I don’t often hear the 4th of July called “Independence Day” anymore. It was pretty common when I was a kid, almost one third of the life of the country ago. The 4th of July names the date of a great occurrence. Independence Day names the occurrence. The occurrence was the adoption of the Declaration of Independence which lists the 27 faults the colonists held against the king. The fifty-six men who eventually signed were, of course, risking their lives for this act of treason against the king, but they did it because they felt the king was abusing his power, and abusing them as his subjects. So, they declared themselves to be independent and explained why. Just like that, a new country came into existence.
There was yet no constitution, no governing rules, no laws, no rulers. There was only a commitment to a Declaration they had just signed that could easily have become their death warrants. That commitment was to the self-evident truths that all men are created equal; have “certain unalienable rights, [including] life, liberty and the pursuit of happiness”; that governments secure their “just powers from the consent of the governed”. When a government abuses those powers, they declared the right to organize a new one that seems more likely to secure the safety and happiness of the people.
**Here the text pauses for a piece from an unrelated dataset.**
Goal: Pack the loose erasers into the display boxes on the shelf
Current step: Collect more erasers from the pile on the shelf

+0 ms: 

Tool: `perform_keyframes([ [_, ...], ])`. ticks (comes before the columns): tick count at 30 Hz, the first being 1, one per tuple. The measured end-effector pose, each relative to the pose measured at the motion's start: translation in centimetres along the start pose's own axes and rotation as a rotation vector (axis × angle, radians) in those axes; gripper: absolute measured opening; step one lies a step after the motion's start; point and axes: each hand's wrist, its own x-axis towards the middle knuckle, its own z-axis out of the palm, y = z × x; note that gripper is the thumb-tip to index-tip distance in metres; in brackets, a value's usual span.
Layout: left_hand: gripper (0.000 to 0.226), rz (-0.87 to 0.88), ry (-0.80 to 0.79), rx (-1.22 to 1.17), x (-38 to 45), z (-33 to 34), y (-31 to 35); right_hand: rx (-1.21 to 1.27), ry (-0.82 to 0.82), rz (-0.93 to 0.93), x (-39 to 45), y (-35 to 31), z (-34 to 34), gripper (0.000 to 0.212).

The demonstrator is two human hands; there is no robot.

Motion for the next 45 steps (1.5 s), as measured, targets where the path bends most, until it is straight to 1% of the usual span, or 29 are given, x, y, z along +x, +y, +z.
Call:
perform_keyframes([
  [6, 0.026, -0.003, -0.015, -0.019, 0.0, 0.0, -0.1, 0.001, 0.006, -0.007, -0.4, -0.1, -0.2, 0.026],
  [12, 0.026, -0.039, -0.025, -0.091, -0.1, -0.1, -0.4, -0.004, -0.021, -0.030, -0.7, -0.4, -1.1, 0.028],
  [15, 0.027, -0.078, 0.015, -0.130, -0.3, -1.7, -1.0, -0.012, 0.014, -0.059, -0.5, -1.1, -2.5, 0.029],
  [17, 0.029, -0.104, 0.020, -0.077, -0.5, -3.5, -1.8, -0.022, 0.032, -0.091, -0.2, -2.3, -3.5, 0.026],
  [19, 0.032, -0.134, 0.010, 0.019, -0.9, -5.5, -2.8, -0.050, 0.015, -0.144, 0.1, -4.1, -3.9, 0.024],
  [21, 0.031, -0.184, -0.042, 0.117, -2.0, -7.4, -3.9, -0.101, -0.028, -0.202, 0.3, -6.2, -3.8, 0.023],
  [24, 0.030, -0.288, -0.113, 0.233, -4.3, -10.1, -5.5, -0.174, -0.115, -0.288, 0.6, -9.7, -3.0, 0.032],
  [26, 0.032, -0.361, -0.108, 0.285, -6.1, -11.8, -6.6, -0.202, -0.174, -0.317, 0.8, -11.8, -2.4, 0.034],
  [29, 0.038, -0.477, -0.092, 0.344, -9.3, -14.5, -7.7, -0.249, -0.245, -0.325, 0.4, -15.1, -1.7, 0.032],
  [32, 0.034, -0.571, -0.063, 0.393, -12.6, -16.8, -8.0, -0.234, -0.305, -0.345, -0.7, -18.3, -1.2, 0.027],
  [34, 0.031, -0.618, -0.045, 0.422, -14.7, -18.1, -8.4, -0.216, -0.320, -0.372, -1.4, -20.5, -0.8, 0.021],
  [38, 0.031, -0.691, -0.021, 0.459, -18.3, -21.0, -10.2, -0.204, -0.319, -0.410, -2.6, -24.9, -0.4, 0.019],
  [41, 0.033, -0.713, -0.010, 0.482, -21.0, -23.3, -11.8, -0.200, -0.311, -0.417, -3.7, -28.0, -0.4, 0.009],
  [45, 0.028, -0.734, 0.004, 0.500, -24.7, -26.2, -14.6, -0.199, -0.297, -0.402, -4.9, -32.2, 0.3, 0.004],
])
Some have argued that we are in such a time of abuse again and they should burn it all down and start over. But the Declaration goes on to encourage a conservative approach, saying that a long-established government should “not be changed for light and transient causes”. We can, and should, argue about what constitutes a light and transient cause and we have! The Civil War was an argument about whether part of the country had the right to maintain slavery, or we were going to promote the “all men are created equal” clause of the Declaration. We went to war to decide. We made changes to solidify our ideals and moved on. Significant changes! Remarkable changes, in fact, including the 13th, 14th and 15th amendments to a constitution that did not even exist when the Declaration was signed. Thus, we added to the list of unalienable rights begun in the Declaration by making formerly enslaved people citizens, allowing them voting rights, and guaranteeing the right to due process and equal protection under the law.
Today the argument is largely over how much power the elected president should have and whether those powers are being abused so much that the central parts of the Constitution are at risk. It is a genuinely worrisome argument and caused me to consider not celebrating Independence Day this year because many of the other people celebrating are currently supporting positions that seem intent on obliterating some of the principles of the Declaration as well as the Constitution. But the Declaration binds Americans to the “self-evident truths” whether everyone wants to agree or not. It is the founding document for the only enduring nation explicitly founded on the basis of a set of principles including self-rule, equality under the law, and documented rights.
In my lifetime, we have fought the Korean War, Vietnam, several gulf wars in the middle east and Afghanistan. We have used the courts to add to our library of civil rights and then curtail it. We have suffered political assassinations, forced a president to resign in the face of impeachment, impeached but did not convict presidents three times. Yet here we are, in all our resilience, still moving ahead after ten generations toward our 250th birthday.
I’m proud of my country. I’m not always proud of things it has done. We allowed slavery; we discriminate against minorities including the descendants of former enslaved people; we pushed native peoples off the land they had lived on for thousands of years; we fought stupid and devastating wars with terrifying munitions against people defending their own country – and lost.
We also eliminated slavery; ran the Marshall Plan; saved millions of people from disease and starvation at home and around the world; defeated totalitarian states in WWII; defeated – peacefully – the Soviet Union’s dictatorships; helped untold numbers of citizens to get out of poverty and live comfortable and productive lives in the US and around the world. Most importantly, we demonstrated what self-rule in a democracy can look like.
We have never fully lived up to the promises of the Declaration. People are not angels. We are condemned to suffer conflict, error, and malfeasance, as we are also blessed by nobility, compassion, and greatness. We have a vision of what we could be, what we can and should strive for, defined in the document that created our nation. The Fourth of July will go on forever. Independence Day will survive only as long as we honor it. That is why I will celebrate Independence Day number two-hundred fifty.